Assignment. Use the entries below and reproduce exactly the lines from the one containing "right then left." down to the one containing "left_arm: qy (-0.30", both of them included.

Data items
⟨

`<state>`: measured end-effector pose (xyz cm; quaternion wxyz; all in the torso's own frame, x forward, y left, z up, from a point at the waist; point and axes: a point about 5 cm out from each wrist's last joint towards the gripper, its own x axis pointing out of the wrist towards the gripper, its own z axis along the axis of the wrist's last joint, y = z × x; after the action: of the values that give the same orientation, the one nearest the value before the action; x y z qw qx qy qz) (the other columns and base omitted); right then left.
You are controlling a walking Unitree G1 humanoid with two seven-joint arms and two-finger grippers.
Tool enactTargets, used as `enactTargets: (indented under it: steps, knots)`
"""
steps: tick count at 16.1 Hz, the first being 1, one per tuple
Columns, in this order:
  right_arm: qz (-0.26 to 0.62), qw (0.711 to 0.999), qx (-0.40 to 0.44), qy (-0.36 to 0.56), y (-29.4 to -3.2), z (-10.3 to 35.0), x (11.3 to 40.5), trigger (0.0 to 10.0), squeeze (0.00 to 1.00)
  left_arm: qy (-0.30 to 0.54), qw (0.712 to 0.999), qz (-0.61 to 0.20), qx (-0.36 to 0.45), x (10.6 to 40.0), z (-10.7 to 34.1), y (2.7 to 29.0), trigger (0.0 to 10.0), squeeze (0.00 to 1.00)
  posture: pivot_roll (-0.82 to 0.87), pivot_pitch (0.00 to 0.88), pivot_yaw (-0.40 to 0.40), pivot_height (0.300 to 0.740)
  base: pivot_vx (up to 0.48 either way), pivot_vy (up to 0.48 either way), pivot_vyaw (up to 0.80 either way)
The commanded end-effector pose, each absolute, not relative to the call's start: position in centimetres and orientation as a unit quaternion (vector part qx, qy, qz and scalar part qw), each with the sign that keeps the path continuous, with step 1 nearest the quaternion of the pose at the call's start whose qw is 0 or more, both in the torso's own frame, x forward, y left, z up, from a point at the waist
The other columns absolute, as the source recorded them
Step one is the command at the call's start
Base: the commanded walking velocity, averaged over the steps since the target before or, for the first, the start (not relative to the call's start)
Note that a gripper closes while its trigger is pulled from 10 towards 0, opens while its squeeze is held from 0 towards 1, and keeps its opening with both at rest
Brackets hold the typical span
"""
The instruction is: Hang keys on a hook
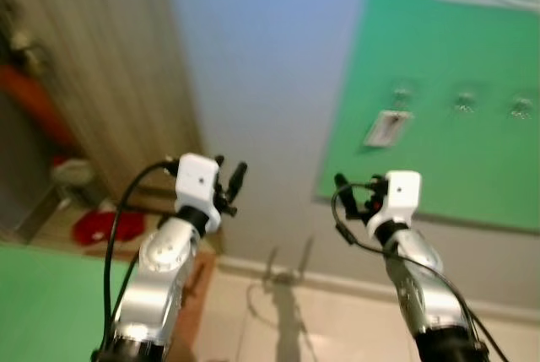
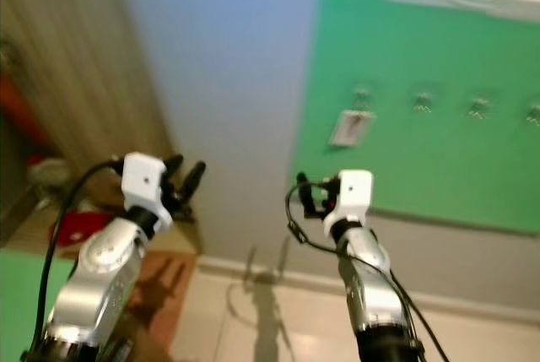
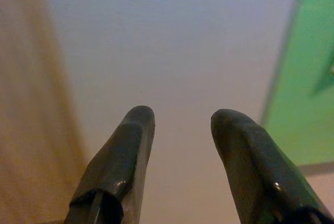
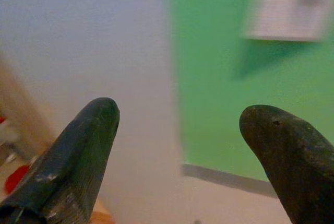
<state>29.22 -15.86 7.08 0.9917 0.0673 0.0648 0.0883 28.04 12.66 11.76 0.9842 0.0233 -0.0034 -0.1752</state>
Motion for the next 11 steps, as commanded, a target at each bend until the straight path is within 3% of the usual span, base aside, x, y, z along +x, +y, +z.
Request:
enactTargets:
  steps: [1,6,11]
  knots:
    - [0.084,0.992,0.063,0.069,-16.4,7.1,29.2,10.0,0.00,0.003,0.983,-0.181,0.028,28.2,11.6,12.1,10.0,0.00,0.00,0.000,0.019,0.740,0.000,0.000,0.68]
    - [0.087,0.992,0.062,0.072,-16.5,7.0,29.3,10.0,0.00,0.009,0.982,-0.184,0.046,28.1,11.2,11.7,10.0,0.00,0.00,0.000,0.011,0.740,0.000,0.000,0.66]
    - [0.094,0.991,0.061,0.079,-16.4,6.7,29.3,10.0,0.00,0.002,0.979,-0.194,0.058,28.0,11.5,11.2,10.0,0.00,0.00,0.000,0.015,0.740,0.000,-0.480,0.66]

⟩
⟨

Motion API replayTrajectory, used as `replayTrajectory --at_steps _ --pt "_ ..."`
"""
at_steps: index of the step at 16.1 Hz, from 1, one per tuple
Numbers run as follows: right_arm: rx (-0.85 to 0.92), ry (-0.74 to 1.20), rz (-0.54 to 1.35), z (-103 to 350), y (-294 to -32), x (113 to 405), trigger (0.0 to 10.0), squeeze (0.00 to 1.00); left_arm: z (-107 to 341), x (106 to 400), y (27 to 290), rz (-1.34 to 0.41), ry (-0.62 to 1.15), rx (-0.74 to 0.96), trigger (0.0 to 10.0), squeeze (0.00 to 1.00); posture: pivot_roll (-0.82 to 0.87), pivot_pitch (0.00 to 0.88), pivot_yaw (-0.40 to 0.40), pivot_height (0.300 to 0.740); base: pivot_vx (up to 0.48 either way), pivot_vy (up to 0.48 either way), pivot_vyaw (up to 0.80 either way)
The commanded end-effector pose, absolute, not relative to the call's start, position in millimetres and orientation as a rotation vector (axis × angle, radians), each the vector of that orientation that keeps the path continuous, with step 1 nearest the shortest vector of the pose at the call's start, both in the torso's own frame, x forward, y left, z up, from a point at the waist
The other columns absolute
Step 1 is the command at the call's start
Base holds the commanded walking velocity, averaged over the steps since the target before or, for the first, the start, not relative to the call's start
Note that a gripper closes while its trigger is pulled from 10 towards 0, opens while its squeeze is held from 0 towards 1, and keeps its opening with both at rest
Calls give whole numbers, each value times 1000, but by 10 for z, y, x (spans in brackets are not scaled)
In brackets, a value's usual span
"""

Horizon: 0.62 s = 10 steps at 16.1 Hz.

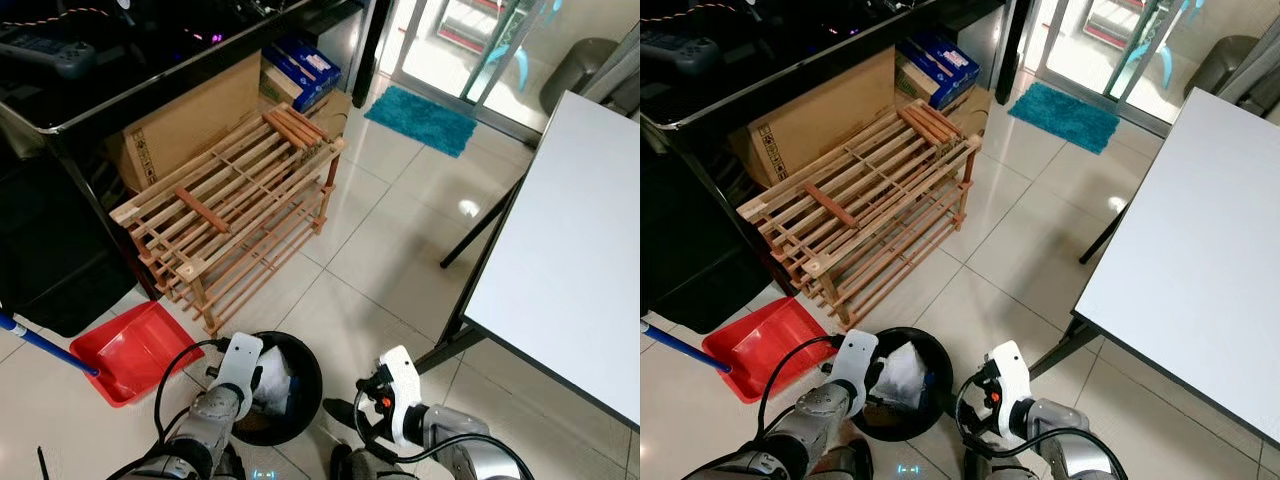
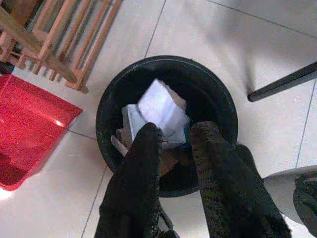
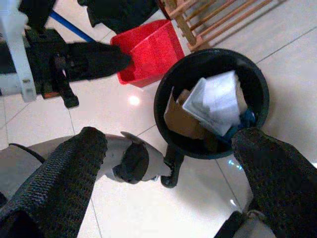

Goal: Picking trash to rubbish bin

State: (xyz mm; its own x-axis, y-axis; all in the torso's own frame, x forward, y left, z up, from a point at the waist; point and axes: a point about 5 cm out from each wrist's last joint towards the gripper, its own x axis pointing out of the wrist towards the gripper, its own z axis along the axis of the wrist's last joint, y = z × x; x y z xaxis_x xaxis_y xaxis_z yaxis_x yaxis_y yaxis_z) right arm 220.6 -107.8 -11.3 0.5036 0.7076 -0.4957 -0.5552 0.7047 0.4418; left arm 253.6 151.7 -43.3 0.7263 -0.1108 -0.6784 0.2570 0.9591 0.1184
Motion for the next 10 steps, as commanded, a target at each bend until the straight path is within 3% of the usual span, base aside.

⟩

Your solution.
`<state>`: measured end-effector pose (xyz cm; quaternion wxyz; all in the torso's own frame, x forward, y left, z up, from a point at the waist; point and axes: a point about 5 cm out from each wrist's last joint towards the gripper, its own x axis pointing out of the wrist towards the gripper, its own z axis along the axis of the wrist's last joint, y = z × x; after the action: of the values that give the same orientation, the one nearest the value before the action; x y z qw qx qy qz) (the other columns and base omitted); right then left.
You are controlling a walking Unitree G1 humanoid with two seven-joint arms and two-finger grippers.
Tool enactTargets, used as `enactTargets: (indented under it: steps, knots)`
"""
steps: tick count at 16.1 Hz, the first being 1, one per tuple
Columns, in this order:
  right_arm: qz (-0.26 to 0.62), qw (0.711 to 0.999), qx (-0.40 to 0.44), qy (-0.36 to 0.56), y (-29.4 to -3.2), z (-10.3 to 35.0), x (11.3 to 40.5), trigger (0.0 to 10.0), squeeze (0.00 to 1.00)
  left_arm: qy (-0.30 to 0.54), qw (0.712 to 0.999), qz (-0.61 to 0.20), qx (-0.36 to 0.45), x (10.6 to 40.0), z (-10.7 to 34.1), y (2.7 to 29.0), trigger (0.0 to 10.0), squeeze (0.00 to 1.00)

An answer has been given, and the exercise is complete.